Miners in a PoW system use GPUs or ASICs running computational cycles to solve a math problem with the goal of reaching a set number previously provided to them. This set number is called a “target”, which is an Ethash hash and the “difficulty” of this “target”. Ethereum Classic and Ethereum are born from the same Ethash PoW mining algorithm and there are many more PoW algorithms used throughout the cryptocurrency space.
Ethash is the current status quo PoW algorithm for Ethereum Classic. However, the below have been proposed and being debated:
- ECIP-1070 — ProgPoW: Programmable Proof of Work 
- ECIP-1049 — Keccak-256: A variant of the Sha3–256 algorithm. 
- ECIP-1043 — Restrict the Dag: Restrict the size of the Dag in Ethash. 

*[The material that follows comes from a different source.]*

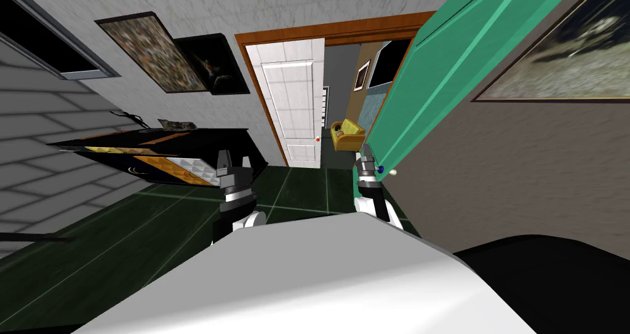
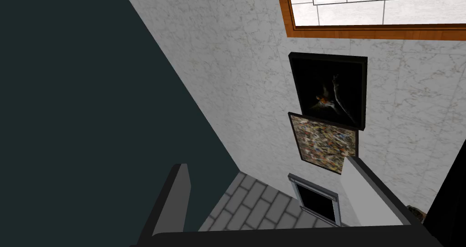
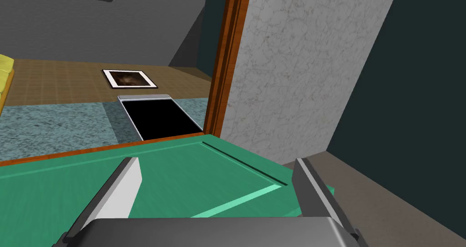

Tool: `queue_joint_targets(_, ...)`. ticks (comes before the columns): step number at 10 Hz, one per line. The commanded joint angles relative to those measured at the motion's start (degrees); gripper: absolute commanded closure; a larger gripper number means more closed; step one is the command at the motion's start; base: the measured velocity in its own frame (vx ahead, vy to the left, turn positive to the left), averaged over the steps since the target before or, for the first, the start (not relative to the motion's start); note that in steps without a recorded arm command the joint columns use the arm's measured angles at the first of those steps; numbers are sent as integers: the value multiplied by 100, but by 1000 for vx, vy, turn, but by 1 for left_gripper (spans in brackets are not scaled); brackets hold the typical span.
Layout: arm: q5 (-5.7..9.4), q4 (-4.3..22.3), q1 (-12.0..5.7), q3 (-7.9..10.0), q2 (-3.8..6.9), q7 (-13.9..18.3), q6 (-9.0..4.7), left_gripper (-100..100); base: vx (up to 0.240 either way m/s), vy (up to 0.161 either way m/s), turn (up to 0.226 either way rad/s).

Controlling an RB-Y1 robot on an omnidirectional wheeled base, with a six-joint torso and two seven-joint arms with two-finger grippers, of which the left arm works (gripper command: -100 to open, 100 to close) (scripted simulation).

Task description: Pull the door open

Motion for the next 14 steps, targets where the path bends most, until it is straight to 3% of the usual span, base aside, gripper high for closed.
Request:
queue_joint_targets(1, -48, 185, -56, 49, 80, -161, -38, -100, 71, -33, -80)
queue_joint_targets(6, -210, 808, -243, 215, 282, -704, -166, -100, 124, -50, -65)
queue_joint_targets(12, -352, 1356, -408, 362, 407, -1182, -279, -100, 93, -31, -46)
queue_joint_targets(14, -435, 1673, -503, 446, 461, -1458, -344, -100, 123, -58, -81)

- ECIP-1047 — Reduce Gas Limit: Reduce the gas limit by 8x 
- No change, keep Ethash.
In short summary, there was progress. ProgPoW was officially rejected and Keccak-256 is inconclusive.
ECIP-1070 — ProgPoW 👎
ProgPoW is a proof-of-work algorithm designed to close the efficiency gap available to specialized ASICs.
ProgPoW was rejected due to a lack of support and has been greatly contentious in both Ethereum Classic and Ethereum communities.
ECIP-1049 — Keccak-256 🤔
Keccak-256 is designed to be more secure than Sha-256 as well as more performant.
Keccak-256 is a variant of Sha3–256, but not Sha3–256 Standard. Therefore, it’s important to separate the two. Most agree Keccak-256 has technical merits, but a decision regarding the algorithm could not be made. Instead, more data and research is needed to make a conclusive decision. It’s a possibility that Keccak-256 would make GPU mining more efficient and ASICs more affordable, but there is a lack of data to drive a concrete decision at this time.
In fact, Ethash’s underlining algorithm is based on Keccak-256.
Ethash remains the current status quo as there was no concrete decision to accept an alternative algorithm.
As mentioned above, Ethash = (Keccak-256 + Dag). The Dag contributed memory intensity to the PoW algorithm which was said to be an ASIC resistant feature. However, Ethash ASICs exist and the Dag failed to prevent them. The Dag, as well as Ethereum Ice Age, are arguably bias designs to influence the network to move to Proof of Stake.
In May of 2018, the Ethereum Classic network defused the difficulty bomb.
The following did not have enough time to discuss:
- ECIP-1043 — Restrict the Dag: Restrict the size of the Dag in Ethash.
- ECIP-1047 — Reduce Gas Limit: Reduce the gas limit by 8x
ProgPoW is officially rejected and the Ethereum Classic community and core developers continue to discuss features and upgrades, but not limited to algorithm changes.